▶ [ASSIGNMENT] Please print the records below exactly as they are.

▶ [EXTRACTED MATERIAL]
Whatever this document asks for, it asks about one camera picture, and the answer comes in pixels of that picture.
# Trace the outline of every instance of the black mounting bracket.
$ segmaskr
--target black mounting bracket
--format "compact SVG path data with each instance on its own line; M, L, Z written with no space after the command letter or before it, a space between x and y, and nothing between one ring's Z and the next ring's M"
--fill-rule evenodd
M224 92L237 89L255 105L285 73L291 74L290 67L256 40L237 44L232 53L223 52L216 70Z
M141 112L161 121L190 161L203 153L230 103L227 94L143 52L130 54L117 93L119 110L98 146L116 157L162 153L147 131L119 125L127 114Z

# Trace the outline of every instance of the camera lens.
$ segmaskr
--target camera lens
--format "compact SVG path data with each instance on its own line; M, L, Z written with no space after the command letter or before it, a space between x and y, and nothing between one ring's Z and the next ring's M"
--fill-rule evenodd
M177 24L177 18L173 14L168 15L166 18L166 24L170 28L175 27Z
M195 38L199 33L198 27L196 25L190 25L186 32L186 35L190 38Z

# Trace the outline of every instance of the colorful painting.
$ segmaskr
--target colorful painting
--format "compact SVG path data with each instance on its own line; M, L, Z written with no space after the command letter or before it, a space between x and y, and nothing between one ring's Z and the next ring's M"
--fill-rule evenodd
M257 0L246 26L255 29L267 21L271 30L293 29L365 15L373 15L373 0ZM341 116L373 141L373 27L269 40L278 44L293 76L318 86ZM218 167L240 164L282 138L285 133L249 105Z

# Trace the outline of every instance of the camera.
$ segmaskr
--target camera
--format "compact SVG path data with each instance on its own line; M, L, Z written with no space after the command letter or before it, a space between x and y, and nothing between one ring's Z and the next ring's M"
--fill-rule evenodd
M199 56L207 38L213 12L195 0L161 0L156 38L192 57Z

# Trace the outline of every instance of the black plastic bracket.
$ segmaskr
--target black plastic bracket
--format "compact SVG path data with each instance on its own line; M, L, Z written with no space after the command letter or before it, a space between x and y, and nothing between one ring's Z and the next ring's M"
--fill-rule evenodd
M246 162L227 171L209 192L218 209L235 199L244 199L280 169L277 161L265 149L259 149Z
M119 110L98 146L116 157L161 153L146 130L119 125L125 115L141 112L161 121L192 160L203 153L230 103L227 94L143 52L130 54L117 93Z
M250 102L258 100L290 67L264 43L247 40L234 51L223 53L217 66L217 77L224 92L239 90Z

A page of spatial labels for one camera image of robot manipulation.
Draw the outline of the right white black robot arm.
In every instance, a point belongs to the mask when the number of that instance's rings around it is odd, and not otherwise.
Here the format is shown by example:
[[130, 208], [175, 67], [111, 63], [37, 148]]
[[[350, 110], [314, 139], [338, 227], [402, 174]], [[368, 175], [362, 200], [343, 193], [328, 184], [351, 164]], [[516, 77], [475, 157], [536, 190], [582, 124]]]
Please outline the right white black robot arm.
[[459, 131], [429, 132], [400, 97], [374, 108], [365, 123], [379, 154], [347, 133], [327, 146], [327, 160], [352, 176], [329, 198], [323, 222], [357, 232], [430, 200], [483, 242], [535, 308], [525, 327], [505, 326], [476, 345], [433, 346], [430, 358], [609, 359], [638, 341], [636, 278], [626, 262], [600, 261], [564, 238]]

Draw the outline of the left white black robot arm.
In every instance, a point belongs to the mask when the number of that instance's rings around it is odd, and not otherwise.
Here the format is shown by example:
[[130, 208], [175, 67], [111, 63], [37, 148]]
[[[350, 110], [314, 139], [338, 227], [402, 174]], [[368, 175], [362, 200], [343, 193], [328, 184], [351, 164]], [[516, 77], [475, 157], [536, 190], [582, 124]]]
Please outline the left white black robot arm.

▶ [RESPONSE AREA]
Whatever this document asks for, it asks about one camera picture, and the answer comes in pixels of that picture.
# Trace the outline of every instance of the black mounting bracket.
$ segmaskr
--target black mounting bracket
--format "compact SVG path data with each instance on its own line; M, L, Z written with no space after the command letter or before it, a space between x and y, and nothing between one ring's Z and the next ring's M"
--fill-rule evenodd
M224 92L237 89L255 105L285 73L291 74L290 67L256 40L237 44L232 53L223 52L216 70Z
M141 112L161 121L190 161L203 153L230 103L227 94L143 52L130 54L117 93L119 110L98 146L116 157L162 153L147 131L119 125L127 114Z

# Trace the outline of every instance of the camera lens.
$ segmaskr
--target camera lens
--format "compact SVG path data with each instance on its own line; M, L, Z written with no space after the command letter or before it, a space between x and y, and nothing between one ring's Z and the next ring's M"
--fill-rule evenodd
M177 24L177 18L173 14L168 15L166 18L166 24L170 28L175 27Z
M195 38L199 33L198 27L196 25L190 25L186 32L186 35L190 38Z

# Trace the outline of every instance of the colorful painting.
$ segmaskr
--target colorful painting
--format "compact SVG path data with each instance on its own line; M, L, Z written with no space after the command letter or before it, a space between x and y, and nothing between one ring's Z and the next ring's M"
--fill-rule evenodd
M257 0L246 26L255 29L267 21L271 30L293 29L365 15L373 15L373 0ZM341 116L373 141L373 27L269 40L278 44L293 76L318 86ZM218 167L240 164L282 138L285 133L249 105Z

# Trace the outline of every instance of the camera.
$ segmaskr
--target camera
--format "compact SVG path data with each instance on its own line; M, L, Z written with no space after the command letter or before it, a space between x and y, and nothing between one ring's Z and the next ring's M"
--fill-rule evenodd
M199 56L207 38L213 12L195 0L161 0L156 38L192 57Z

# Trace the outline of every instance of the black plastic bracket.
$ segmaskr
--target black plastic bracket
--format "compact SVG path data with each instance on its own line; M, L, Z written with no space after the command letter or before it, a space between x and y, and nothing between one ring's Z and the next ring's M"
--fill-rule evenodd
M246 162L227 171L209 192L218 209L235 199L244 199L280 169L277 161L265 149L259 149Z
M119 110L98 146L116 157L161 153L146 130L119 125L125 115L141 112L161 121L192 160L203 153L230 103L227 94L143 52L130 54L117 93Z
M250 102L258 100L290 67L264 43L247 40L234 51L223 53L217 66L217 77L224 92L239 90Z

A page of spatial labels for one camera image of robot manipulation.
Draw the outline of the right white black robot arm.
In every instance, a point belongs to the mask when the number of that instance's rings around it is odd, and not otherwise.
Here the format is shown by example:
[[130, 208], [175, 67], [111, 63], [37, 148]]
[[[350, 110], [314, 139], [338, 227], [402, 174]], [[368, 175], [362, 200], [343, 193], [328, 184], [351, 164]], [[516, 77], [475, 157], [536, 190], [582, 124]]]
Please outline the right white black robot arm.
[[459, 131], [429, 132], [400, 97], [374, 108], [365, 123], [379, 154], [347, 133], [327, 146], [327, 160], [352, 176], [329, 198], [323, 222], [357, 232], [430, 200], [483, 242], [535, 308], [525, 327], [505, 326], [476, 345], [433, 346], [430, 358], [609, 359], [638, 341], [636, 278], [626, 262], [600, 261], [564, 238]]

Draw the outline of the left white black robot arm.
In every instance, a point belongs to the mask when the number of that instance's rings around it is odd, and not otherwise.
Here the format is shown by example:
[[130, 208], [175, 67], [111, 63], [37, 148]]
[[[350, 110], [314, 139], [338, 227], [402, 174]], [[368, 175], [362, 200], [343, 193], [328, 184], [351, 164]], [[516, 77], [475, 157], [536, 190], [582, 124]]]
Please outline the left white black robot arm.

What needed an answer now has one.